• **PROBLEM DESCRIPTION**
Repeat verbatim only the lines from the opening of the material below through the one that contains "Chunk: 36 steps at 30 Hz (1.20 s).".

• **DATASET EXCERPT**
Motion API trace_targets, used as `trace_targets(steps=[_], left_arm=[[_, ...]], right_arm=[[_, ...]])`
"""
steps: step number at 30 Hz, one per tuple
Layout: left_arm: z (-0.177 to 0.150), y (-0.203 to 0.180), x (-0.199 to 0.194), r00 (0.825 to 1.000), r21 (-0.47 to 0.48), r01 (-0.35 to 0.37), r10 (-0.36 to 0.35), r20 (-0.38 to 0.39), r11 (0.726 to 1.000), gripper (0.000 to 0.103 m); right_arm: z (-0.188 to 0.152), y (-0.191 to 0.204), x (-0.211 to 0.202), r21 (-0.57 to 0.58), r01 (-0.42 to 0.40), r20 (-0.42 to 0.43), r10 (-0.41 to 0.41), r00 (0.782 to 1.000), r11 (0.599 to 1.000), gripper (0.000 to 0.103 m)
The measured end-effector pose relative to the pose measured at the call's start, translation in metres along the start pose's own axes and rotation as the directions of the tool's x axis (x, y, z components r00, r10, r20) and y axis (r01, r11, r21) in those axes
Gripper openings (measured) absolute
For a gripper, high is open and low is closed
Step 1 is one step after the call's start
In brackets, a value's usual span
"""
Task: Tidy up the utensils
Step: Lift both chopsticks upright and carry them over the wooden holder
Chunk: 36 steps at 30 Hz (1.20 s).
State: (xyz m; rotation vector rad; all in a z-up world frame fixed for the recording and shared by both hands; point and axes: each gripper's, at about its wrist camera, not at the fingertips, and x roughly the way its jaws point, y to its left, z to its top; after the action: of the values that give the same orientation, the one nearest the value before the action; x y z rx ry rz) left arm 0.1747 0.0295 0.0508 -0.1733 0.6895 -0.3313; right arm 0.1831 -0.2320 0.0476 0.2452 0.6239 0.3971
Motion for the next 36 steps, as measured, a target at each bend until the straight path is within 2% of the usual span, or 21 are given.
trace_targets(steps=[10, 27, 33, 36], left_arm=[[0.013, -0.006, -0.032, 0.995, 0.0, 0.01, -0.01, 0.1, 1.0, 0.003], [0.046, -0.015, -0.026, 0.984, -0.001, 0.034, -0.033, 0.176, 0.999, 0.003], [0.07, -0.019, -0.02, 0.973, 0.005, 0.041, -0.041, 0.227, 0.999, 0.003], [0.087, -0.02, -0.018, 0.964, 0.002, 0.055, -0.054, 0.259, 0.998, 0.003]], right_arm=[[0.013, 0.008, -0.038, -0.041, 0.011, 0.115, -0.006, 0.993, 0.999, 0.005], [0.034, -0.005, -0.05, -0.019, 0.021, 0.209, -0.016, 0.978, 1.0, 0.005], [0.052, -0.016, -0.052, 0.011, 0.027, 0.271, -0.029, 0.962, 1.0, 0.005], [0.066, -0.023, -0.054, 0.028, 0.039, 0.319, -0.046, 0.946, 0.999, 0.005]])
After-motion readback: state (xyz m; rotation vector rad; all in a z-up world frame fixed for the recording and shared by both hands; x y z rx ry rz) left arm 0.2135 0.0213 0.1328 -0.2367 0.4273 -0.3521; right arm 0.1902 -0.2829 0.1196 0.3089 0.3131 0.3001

• **ANSWER TO THIS TASK**
Motion API trace_targets, used as `trace_targets(steps=[_], left_arm=[[_, ...]], right_arm=[[_, ...]])`
"""
steps: step number at 30 Hz, one per tuple
Layout: left_arm: z (-0.177 to 0.150), y (-0.203 to 0.180), x (-0.199 to 0.194), r00 (0.825 to 1.000), r21 (-0.47 to 0.48), r01 (-0.35 to 0.37), r10 (-0.36 to 0.35), r20 (-0.38 to 0.39), r11 (0.726 to 1.000), gripper (0.000 to 0.103 m); right_arm: z (-0.188 to 0.152), y (-0.191 to 0.204), x (-0.211 to 0.202), r21 (-0.57 to 0.58), r01 (-0.42 to 0.40), r20 (-0.42 to 0.43), r10 (-0.41 to 0.41), r00 (0.782 to 1.000), r11 (0.599 to 1.000), gripper (0.000 to 0.103 m)
The measured end-effector pose relative to the pose measured at the call's start, translation in metres along the start pose's own axes and rotation as the directions of the tool's x axis (x, y, z components r00, r10, r20) and y axis (r01, r11, r21) in those axes
Gripper openings (measured) absolute
For a gripper, high is open and low is closed
Step 1 is one step after the call's start
In brackets, a value's usual span
"""
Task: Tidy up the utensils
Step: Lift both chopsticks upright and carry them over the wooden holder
Chunk: 36 steps at 30 Hz (1.20 s).

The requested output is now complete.